Below are records to write out exactly; drop the pictures when you do.

Data records:
-- -- --

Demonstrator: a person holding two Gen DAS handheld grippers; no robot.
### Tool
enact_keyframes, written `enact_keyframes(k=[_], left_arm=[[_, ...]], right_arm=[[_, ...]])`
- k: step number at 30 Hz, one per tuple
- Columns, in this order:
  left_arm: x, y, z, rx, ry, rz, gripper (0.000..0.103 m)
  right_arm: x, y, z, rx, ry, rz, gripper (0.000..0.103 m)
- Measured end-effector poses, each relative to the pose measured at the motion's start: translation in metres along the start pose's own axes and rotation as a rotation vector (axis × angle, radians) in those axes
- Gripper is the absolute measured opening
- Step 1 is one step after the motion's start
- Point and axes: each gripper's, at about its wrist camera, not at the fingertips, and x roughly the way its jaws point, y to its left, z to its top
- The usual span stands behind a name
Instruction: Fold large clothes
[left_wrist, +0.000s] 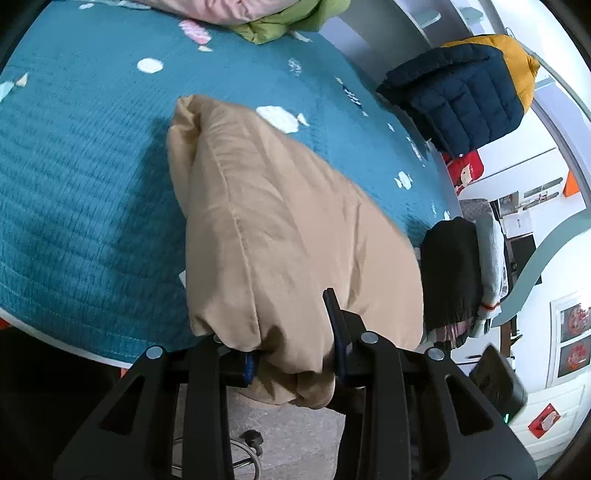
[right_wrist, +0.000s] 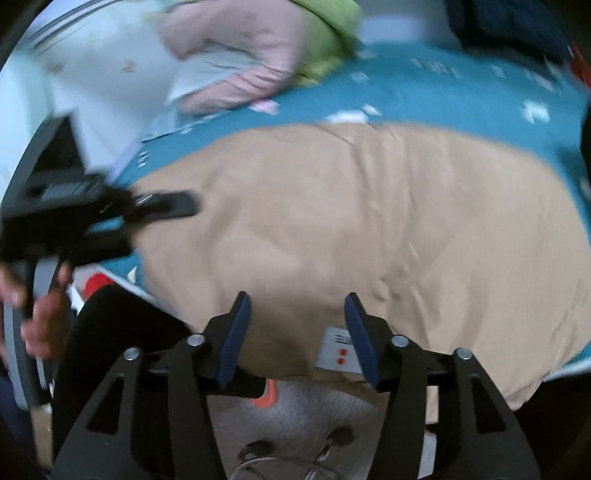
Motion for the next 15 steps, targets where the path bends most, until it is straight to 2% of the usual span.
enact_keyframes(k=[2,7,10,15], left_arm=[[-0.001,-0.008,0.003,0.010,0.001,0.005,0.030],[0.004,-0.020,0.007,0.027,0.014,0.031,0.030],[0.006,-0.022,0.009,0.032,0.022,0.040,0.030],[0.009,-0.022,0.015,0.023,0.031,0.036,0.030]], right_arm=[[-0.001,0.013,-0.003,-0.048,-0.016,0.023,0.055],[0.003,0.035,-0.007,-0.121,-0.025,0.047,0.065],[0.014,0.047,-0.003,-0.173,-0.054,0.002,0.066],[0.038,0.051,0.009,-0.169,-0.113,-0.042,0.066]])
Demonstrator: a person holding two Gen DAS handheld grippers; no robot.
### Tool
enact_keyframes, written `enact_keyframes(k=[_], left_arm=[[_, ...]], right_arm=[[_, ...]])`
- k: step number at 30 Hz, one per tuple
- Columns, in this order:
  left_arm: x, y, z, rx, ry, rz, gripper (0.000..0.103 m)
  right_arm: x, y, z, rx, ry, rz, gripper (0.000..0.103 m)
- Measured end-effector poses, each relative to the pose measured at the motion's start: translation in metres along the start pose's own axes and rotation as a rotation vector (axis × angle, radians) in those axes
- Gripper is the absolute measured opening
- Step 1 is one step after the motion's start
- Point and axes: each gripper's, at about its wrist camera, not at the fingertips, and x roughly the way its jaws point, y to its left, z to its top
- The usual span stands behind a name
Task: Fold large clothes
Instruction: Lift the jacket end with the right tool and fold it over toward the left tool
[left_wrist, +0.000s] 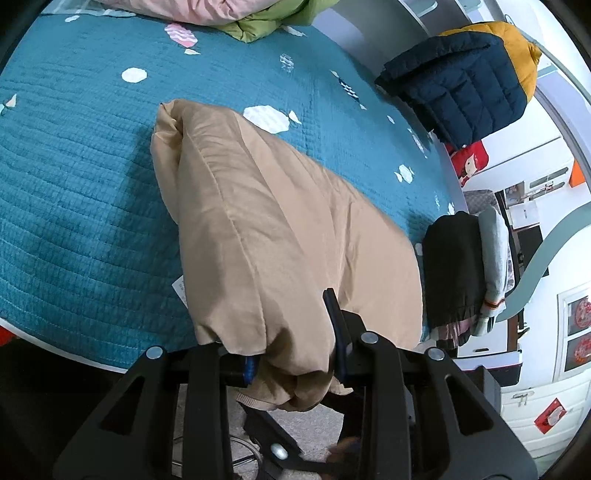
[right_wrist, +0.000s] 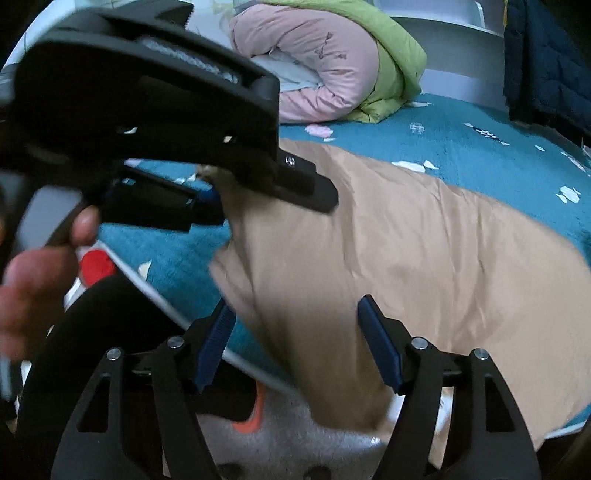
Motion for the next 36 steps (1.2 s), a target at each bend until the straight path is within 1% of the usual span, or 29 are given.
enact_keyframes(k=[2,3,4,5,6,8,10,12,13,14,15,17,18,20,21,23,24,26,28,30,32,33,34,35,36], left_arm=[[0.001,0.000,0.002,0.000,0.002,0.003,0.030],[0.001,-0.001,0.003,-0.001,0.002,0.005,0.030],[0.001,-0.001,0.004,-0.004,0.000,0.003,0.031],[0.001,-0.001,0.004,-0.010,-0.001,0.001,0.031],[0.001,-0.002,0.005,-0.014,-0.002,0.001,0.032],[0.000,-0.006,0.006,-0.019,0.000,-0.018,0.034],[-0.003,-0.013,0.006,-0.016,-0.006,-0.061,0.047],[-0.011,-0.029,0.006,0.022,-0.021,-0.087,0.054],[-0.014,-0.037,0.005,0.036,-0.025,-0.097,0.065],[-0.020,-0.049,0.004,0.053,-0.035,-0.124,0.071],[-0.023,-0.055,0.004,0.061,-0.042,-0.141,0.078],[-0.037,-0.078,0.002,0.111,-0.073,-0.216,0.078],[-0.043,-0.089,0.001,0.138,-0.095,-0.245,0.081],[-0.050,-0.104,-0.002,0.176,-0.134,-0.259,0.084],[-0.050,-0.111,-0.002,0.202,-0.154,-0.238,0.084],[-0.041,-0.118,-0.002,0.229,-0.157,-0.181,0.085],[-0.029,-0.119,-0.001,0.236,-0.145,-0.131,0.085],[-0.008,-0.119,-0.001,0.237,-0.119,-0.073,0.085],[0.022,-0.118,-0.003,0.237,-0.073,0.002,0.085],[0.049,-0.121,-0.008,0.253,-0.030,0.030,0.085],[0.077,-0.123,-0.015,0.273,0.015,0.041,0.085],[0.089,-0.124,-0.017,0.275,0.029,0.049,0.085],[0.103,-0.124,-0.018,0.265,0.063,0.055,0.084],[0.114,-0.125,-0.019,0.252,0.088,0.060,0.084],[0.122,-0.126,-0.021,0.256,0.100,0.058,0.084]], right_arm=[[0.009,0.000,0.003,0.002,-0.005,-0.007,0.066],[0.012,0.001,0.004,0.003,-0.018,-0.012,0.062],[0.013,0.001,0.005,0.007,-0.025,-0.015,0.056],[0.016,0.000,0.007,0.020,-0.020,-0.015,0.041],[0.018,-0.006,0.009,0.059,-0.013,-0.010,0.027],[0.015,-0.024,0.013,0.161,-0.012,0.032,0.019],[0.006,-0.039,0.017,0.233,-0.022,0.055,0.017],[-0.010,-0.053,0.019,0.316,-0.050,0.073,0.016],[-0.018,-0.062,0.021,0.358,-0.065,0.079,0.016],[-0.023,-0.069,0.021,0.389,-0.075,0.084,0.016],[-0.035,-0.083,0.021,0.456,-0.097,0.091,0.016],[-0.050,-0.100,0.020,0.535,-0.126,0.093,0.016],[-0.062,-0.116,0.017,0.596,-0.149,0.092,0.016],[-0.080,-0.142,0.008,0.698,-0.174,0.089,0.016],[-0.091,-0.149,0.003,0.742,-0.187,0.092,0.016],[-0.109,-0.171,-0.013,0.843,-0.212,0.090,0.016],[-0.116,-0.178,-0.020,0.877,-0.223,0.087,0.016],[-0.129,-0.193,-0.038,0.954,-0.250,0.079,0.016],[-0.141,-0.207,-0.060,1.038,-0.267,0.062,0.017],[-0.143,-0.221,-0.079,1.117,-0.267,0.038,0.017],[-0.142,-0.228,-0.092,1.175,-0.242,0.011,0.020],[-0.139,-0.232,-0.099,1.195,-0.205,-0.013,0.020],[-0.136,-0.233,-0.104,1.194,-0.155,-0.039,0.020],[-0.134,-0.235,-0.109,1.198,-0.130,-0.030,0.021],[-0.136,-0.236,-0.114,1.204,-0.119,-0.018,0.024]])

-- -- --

TASK RESULT ->
Demonstrator: a person holding two Gen DAS handheld grippers; no robot.
### Tool
enact_keyframes, written `enact_keyframes(k=[_], left_arm=[[_, ...]], right_arm=[[_, ...]])`
- k: step number at 30 Hz, one per tuple
- Columns, in this order:
  left_arm: x, y, z, rx, ry, rz, gripper (0.000..0.103 m)
  right_arm: x, y, z, rx, ry, rz, gripper (0.000..0.103 m)
- Measured end-effector poses, each relative to the pose measured at the motion's start: translation in metres along the start pose's own axes and rotation as a rotation vector (axis × angle, radians) in those axes
- Gripper is the absolute measured opening
- Step 1 is one step after the motion's start
- Point and axes: each gripper's, at about its wrist camera, not at the fingertips, and x roughly the way its jaws point, y to its left, z to its top
- The usual span stands behind a name
Instruction: Fold large clothes
[left_wrist, +0.000s] 
[right_wrist, +0.000s] 
Motion for the next 15 steps, targets where the path bends most, until it is straight to 2% of the usual span.
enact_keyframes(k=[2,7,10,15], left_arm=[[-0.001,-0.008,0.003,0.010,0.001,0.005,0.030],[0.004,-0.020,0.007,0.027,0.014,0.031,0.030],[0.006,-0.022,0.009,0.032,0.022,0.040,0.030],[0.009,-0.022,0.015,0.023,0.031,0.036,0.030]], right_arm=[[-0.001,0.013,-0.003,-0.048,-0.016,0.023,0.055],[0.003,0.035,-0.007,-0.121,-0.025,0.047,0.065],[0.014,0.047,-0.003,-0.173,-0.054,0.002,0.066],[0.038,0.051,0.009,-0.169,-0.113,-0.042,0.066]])
Demonstrator: a person holding two Gen DAS handheld grippers; no robot.
### Tool
enact_keyframes, written `enact_keyframes(k=[_], left_arm=[[_, ...]], right_arm=[[_, ...]])`
- k: step number at 30 Hz, one per tuple
- Columns, in this order:
  left_arm: x, y, z, rx, ry, rz, gripper (0.000..0.103 m)
  right_arm: x, y, z, rx, ry, rz, gripper (0.000..0.103 m)
- Measured end-effector poses, each relative to the pose measured at the motion's start: translation in metres along the start pose's own axes and rotation as a rotation vector (axis × angle, radians) in those axes
- Gripper is the absolute measured opening
- Step 1 is one step after the motion's start
- Point and axes: each gripper's, at about its wrist camera, not at the fingertips, and x roughly the way its jaws point, y to its left, z to its top
- The usual span stands behind a name
Task: Fold large clothes
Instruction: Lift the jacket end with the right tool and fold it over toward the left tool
[left_wrist, +0.000s] 
[right_wrist, +0.000s] 
Motion for the next 36 steps (1.2 s), a target at each bend until the straight path is within 1% of the usual span, or 29 are given.
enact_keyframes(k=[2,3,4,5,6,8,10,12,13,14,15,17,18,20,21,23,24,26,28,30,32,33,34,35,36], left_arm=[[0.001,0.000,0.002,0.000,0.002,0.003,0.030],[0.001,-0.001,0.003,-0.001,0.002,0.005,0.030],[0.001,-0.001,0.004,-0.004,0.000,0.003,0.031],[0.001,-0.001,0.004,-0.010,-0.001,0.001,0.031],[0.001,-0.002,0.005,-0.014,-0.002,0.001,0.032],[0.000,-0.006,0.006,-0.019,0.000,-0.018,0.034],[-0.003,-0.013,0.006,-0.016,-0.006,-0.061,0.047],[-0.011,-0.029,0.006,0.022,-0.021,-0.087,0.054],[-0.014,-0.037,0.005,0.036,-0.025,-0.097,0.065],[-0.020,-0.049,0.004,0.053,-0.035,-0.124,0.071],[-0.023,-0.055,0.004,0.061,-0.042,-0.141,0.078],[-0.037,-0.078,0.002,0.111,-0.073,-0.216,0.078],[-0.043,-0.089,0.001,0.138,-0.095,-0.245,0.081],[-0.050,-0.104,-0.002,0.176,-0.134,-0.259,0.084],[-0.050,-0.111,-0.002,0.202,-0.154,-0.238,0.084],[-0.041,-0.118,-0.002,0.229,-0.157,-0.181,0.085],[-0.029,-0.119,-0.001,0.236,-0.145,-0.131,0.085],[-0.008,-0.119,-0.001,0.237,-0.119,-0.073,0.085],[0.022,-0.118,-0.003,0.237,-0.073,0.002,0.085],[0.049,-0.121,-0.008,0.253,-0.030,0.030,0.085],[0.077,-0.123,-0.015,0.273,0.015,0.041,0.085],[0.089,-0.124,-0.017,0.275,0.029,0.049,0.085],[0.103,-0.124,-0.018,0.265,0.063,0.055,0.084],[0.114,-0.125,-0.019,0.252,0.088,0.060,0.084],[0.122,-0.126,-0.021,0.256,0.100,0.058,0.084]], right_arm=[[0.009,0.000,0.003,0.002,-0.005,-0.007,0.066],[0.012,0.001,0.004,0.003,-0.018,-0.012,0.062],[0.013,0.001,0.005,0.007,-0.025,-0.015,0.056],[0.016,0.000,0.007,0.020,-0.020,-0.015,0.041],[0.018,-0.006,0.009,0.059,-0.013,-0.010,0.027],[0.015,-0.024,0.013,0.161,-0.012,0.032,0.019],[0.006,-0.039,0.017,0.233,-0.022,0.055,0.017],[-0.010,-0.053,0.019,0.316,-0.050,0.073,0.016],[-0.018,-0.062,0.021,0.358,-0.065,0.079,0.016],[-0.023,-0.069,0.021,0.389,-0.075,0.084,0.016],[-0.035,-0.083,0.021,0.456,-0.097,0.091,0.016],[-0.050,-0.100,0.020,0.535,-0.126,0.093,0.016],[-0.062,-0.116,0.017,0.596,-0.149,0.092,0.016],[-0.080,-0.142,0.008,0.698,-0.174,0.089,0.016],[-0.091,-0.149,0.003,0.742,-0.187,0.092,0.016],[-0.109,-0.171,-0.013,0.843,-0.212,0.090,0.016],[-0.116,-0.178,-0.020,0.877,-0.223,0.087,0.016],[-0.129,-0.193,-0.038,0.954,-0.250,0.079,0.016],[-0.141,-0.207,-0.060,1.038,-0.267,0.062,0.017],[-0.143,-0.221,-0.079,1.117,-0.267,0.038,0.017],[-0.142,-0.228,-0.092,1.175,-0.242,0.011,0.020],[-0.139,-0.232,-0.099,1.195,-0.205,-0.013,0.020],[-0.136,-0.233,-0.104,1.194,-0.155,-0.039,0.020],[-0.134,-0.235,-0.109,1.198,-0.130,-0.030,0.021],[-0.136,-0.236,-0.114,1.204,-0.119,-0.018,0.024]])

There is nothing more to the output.